*WHAT THE TASK REQUIRES:*
Print the first line of the records below and every line after it, up to and including the line with "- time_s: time". Print nothing else.

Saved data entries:
_ _ _

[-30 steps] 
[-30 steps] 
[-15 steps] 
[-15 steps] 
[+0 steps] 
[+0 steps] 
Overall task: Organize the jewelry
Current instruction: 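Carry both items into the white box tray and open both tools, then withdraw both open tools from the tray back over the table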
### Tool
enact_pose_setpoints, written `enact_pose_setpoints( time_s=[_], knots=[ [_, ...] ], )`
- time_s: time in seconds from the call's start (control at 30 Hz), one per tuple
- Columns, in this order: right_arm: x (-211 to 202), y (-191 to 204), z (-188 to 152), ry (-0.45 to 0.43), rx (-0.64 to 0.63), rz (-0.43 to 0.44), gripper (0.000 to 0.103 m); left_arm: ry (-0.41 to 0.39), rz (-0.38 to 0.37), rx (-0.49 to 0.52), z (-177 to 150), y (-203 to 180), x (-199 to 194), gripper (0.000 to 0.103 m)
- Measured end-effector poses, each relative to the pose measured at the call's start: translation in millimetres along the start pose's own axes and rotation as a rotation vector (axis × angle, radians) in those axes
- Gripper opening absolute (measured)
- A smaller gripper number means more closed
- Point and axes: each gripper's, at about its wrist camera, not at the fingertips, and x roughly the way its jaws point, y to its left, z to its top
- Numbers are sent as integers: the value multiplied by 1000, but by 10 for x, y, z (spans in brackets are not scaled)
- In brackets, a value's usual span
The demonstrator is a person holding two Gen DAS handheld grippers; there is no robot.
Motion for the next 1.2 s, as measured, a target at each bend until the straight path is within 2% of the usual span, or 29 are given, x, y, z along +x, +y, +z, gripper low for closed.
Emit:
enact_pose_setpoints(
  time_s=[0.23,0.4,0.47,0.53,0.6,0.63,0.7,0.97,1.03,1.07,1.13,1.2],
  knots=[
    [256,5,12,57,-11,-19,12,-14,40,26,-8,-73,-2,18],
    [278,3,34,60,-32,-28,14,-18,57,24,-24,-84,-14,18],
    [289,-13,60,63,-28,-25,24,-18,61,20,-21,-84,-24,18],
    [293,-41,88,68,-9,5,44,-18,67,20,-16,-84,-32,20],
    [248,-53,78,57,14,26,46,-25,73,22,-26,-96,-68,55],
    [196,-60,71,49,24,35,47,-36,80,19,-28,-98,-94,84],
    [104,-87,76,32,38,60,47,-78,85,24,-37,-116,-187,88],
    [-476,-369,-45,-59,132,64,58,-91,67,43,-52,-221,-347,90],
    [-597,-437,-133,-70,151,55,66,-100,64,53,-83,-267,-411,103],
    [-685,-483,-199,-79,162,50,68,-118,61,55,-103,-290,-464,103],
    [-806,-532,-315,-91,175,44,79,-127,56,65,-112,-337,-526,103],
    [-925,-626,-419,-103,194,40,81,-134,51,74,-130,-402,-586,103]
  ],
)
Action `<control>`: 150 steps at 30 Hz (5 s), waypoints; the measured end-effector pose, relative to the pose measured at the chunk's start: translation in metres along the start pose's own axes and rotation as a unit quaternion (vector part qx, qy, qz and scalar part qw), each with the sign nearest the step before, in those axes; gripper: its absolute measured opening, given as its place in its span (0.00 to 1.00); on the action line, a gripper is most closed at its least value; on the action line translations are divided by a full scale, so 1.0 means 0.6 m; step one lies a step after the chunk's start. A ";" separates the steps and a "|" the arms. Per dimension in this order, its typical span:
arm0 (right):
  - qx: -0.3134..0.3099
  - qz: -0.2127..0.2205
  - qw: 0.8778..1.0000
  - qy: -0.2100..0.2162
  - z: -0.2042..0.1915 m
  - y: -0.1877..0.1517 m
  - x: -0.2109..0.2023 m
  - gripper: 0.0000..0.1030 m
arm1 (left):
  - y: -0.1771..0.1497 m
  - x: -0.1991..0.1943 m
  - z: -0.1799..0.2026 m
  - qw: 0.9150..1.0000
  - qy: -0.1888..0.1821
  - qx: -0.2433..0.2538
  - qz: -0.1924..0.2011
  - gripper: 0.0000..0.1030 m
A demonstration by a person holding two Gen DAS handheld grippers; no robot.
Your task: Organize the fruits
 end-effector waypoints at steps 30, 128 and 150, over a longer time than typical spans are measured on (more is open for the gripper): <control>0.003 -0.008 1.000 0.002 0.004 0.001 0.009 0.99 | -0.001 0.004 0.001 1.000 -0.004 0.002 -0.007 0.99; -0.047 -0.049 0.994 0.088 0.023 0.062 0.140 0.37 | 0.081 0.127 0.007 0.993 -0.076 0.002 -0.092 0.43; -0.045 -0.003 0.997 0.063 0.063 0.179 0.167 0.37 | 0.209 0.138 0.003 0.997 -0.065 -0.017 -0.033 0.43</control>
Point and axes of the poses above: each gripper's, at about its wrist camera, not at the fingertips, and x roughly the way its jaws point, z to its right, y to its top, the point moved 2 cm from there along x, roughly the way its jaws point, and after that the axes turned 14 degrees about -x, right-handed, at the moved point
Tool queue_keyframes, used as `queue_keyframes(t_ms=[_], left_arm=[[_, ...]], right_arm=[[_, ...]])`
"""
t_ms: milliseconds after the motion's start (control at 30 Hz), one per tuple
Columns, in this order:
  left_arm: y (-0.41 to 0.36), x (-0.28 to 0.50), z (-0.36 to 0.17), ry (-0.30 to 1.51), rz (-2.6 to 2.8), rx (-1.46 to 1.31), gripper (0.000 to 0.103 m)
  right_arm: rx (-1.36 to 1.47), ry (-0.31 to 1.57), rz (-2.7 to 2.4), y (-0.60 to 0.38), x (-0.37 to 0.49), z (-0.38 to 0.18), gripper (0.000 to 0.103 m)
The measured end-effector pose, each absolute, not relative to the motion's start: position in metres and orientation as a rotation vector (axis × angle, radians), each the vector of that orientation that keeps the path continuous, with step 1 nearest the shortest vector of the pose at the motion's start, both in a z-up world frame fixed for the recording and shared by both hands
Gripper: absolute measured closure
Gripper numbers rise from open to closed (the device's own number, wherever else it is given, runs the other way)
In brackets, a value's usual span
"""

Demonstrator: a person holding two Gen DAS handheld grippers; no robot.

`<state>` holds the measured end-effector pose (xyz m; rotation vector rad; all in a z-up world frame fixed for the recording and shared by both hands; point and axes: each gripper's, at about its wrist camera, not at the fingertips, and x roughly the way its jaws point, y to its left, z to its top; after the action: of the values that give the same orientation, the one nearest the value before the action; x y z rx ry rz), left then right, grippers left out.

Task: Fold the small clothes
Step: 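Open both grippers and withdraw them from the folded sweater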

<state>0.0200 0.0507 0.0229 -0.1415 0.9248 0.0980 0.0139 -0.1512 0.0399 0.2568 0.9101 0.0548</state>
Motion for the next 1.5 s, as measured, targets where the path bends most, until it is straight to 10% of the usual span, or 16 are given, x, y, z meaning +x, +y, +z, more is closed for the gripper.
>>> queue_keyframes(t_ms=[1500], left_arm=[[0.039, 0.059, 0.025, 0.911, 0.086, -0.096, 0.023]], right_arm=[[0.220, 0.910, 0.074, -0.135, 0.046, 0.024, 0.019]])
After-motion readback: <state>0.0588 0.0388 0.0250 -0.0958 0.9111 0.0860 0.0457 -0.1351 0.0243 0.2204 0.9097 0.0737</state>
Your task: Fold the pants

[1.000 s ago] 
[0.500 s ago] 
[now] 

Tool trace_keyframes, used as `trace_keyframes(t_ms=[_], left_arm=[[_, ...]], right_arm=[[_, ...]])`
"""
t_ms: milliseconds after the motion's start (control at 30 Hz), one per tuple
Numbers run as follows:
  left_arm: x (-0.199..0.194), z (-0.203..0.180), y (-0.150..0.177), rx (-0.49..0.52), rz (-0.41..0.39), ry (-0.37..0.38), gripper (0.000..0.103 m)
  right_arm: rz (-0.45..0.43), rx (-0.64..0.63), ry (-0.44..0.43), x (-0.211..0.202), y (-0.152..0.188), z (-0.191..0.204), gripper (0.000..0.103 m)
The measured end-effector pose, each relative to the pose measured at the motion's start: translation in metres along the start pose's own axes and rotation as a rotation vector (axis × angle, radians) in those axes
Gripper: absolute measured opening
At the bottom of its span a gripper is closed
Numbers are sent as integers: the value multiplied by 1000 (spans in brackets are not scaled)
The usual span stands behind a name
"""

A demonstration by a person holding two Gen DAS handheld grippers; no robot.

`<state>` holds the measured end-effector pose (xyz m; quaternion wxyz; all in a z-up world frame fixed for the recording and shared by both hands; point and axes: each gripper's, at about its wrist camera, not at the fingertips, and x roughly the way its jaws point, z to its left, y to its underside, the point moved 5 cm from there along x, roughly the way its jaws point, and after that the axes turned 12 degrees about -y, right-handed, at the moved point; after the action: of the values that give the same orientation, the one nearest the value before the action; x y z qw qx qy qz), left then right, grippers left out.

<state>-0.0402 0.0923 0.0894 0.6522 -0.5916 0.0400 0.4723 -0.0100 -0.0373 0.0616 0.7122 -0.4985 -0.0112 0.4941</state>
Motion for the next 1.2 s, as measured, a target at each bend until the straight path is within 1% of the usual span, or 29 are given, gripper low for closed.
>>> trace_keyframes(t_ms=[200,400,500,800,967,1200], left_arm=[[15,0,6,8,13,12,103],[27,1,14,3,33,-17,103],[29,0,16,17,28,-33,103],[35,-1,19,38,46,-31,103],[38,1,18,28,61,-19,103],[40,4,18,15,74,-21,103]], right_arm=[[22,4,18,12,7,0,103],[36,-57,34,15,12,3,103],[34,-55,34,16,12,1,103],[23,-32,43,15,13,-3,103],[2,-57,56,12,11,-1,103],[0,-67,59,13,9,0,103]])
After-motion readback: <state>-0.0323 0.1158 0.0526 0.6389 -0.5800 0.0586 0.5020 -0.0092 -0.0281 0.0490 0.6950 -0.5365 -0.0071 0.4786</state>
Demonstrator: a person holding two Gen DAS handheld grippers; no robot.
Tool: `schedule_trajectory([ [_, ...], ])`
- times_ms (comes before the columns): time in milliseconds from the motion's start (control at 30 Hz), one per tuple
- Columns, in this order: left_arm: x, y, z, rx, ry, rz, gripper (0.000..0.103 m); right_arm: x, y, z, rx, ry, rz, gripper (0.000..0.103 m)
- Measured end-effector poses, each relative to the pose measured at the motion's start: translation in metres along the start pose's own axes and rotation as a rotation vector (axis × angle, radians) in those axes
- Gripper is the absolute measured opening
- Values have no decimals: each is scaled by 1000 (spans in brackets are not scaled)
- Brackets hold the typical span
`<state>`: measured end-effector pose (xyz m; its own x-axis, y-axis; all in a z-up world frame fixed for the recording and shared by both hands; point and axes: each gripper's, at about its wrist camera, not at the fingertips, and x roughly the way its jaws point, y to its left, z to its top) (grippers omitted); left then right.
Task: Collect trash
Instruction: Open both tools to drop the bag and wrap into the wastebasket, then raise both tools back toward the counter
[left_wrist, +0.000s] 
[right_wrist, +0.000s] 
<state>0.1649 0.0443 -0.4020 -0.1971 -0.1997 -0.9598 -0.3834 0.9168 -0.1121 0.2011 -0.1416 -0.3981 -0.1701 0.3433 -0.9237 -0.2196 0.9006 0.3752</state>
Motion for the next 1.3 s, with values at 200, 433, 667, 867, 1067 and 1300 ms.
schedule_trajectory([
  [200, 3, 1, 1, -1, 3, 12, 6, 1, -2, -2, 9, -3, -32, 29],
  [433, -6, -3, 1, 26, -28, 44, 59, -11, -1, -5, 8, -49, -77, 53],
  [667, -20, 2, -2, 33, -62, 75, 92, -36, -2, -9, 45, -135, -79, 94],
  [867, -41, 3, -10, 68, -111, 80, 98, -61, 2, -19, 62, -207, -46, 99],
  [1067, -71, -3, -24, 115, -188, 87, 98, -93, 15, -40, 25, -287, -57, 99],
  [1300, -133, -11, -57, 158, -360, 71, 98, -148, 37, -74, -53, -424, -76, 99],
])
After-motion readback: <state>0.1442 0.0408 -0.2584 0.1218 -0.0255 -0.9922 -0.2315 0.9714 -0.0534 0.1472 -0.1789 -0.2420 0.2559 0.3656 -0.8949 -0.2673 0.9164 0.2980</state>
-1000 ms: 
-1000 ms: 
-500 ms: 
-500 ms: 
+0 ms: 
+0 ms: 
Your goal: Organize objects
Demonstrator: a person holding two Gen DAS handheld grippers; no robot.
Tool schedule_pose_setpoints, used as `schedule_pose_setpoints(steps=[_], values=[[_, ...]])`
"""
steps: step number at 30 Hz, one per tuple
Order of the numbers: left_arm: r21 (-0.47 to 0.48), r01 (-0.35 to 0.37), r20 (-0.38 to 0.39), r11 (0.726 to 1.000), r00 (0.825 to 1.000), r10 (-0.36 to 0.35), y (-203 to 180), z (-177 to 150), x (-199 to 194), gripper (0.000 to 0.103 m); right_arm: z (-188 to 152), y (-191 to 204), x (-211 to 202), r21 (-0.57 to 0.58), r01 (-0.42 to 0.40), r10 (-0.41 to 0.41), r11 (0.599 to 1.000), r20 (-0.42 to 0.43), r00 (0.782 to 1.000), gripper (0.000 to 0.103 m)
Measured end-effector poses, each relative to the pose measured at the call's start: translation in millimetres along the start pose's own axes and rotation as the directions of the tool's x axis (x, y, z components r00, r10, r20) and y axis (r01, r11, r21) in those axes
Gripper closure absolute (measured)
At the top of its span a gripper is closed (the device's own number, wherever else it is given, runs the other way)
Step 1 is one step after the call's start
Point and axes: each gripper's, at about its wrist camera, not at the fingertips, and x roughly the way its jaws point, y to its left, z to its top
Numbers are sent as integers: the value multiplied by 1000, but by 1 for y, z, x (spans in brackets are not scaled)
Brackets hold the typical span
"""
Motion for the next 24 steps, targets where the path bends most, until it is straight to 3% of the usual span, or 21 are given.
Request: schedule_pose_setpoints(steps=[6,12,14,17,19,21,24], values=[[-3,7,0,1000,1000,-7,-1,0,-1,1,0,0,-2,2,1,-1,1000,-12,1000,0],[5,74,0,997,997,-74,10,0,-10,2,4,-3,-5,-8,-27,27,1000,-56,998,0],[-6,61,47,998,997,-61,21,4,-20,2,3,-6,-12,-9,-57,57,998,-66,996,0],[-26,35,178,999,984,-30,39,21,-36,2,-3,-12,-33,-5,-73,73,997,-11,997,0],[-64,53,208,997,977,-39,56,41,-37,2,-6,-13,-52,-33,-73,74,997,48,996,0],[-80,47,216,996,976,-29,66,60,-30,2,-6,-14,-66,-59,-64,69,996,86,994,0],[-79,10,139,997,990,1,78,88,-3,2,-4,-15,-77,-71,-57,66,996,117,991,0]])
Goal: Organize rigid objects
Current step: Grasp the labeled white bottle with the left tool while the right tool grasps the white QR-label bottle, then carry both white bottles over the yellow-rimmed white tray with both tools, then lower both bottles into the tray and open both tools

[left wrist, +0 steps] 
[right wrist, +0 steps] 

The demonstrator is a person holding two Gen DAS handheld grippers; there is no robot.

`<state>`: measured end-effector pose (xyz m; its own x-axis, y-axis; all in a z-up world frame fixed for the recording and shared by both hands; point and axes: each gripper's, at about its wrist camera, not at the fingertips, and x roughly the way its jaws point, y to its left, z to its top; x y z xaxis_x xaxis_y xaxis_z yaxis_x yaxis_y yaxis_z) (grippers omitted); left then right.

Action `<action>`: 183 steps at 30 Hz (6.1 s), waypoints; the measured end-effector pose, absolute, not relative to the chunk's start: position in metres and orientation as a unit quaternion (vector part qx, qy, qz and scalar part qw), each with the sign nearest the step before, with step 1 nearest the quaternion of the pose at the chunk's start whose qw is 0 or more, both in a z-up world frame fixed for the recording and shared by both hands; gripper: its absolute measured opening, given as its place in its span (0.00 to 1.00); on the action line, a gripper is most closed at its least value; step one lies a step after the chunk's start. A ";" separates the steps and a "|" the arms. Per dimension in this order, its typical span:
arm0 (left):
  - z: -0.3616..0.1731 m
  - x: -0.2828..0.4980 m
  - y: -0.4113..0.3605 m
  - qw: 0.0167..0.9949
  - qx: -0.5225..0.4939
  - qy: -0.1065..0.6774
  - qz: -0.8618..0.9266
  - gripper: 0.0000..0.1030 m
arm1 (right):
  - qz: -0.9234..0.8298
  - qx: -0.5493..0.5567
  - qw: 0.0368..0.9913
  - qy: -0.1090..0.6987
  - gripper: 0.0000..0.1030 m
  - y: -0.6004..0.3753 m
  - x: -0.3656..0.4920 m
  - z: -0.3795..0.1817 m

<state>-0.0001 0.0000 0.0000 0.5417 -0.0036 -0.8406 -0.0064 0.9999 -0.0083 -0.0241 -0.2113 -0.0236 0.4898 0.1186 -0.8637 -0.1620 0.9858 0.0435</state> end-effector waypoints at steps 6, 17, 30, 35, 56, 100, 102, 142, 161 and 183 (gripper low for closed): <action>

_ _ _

*RESULT OF THIS EXERCISE:*
[-30 steps] 
[-30 steps] 
[-15 steps] 
[-15 steps] 
[+0 steps] 
[+0 steps] 
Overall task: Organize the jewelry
Current instruction: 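Carry both items into the white box tray and open both tools, then withdraw both open tools from the tray back over the table
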### Tool
enact_pose_setpoints, written `enact_pose_setpoints( time_s=[_], knots=[ [_, ...] ], )`
- time_s: time in seconds from the call's start (control at 30 Hz), one per tuple

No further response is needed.